Allora il diavolo lo lasciò, ed ecco, degli angeli gli si avvicinarono e lo
servivano.
"Allora, Gesù…".
Questo "allora" crea una continuità con l'episodio precedente, cioè
il battesimo di Gesù. Da qui partiamo per cercare di comprendere questo
episodio che ha un grande valore umano e teologico, ma non storico cioè non è
mai accaduto, almeno nei termini con cui è riportato da Matteo. In questo
episodio vi sono tre elementi che occorre analizzare: lo Spirito, il deserto e
il diavolo.
Lo Spirito: Gesù, immergendosi nell'acqua del Giordano
viene riconosciuto dal Padre come "il figlio prediletto" (Mt 3,17)(1), cioè colui che
eredita tutto. Quindi in Gesù, dopo il battesimo, c'è tutta la pienezza di Dio
e il Padre gli effonde lo Spirito, cioè la sua capacità d'amore. E’ proprio
questa capacità di amare che lo metterà in tale contrasto con il mondo che lo
circonda da fargli desiderare di non possederla e di pensare solo a se stesso.

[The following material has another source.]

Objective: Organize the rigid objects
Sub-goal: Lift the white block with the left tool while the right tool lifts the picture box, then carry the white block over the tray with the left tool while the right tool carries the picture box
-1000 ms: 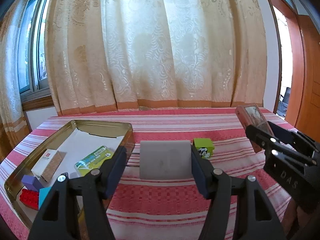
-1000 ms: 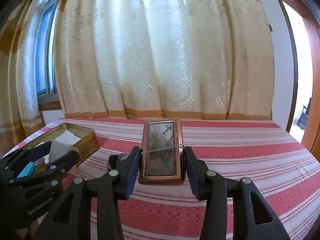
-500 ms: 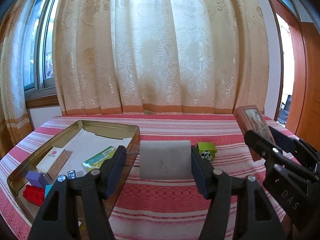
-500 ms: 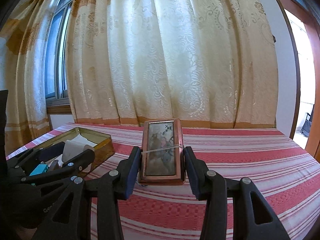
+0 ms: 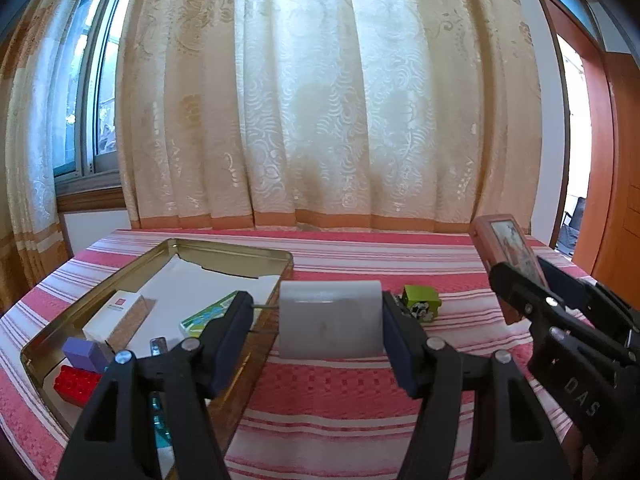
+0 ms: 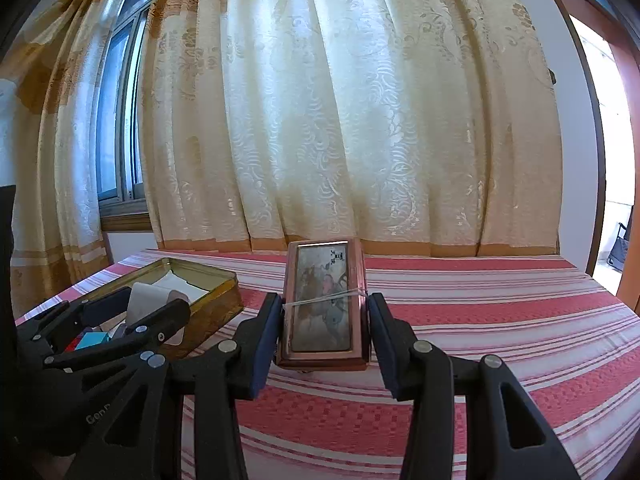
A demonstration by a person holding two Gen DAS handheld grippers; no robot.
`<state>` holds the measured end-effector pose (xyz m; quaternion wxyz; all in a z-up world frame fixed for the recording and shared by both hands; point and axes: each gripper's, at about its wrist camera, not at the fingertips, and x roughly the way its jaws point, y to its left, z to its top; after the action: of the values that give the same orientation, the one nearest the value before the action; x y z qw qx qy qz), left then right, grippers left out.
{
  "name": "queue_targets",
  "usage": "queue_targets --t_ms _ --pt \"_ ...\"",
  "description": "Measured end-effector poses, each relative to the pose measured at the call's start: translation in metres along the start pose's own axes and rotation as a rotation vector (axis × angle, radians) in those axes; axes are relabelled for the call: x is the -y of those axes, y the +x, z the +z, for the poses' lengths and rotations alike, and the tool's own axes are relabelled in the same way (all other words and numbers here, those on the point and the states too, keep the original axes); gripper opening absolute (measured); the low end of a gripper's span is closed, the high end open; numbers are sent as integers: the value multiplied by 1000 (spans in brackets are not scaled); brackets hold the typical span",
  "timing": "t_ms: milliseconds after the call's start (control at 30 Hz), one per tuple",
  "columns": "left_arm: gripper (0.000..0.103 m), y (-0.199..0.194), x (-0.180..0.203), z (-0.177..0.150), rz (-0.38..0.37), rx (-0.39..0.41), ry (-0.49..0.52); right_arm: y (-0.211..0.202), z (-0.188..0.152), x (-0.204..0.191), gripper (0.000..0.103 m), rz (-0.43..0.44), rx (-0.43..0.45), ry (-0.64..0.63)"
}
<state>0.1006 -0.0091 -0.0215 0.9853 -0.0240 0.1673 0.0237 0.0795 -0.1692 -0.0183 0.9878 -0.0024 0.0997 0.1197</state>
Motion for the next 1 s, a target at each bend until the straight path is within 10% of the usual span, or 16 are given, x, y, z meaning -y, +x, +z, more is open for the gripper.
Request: queue_targets --t_ms 1000 --pt "63 -17 -27 -4 35 46 -25 -3 -3 -26 47 79 10 0"
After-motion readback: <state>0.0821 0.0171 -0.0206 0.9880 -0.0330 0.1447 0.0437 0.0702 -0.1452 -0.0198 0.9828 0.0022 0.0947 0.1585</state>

Il deserto: per Matteo, profondamente ebreo, in Gesù
rivive tutta la storia del popolo di Israele, che una volta liberato dalla
terra della schiavitù, cioè dall’Egitto, secondo quanto riportato nel libro
dell’Esodo, viene messo alla prova da Dio nel deserto per vederne la capacità.
Non solo, il deserto ha anche un valore simbolico: per gli ebrei la parola
deserto rievocava un luogo senza persone, disabitato, in contrasto con la
nostra simbologia dove deserto è un luogo senza acqua. L’ingresso di Gesù nel
deserto da la possibilità a Matteo di far comprendere come Gesù nella sua
predicazione, nonostante fosse circondato da numerosi disepoli, si sentisse
solo perché, sostanzialmente, era incompreso.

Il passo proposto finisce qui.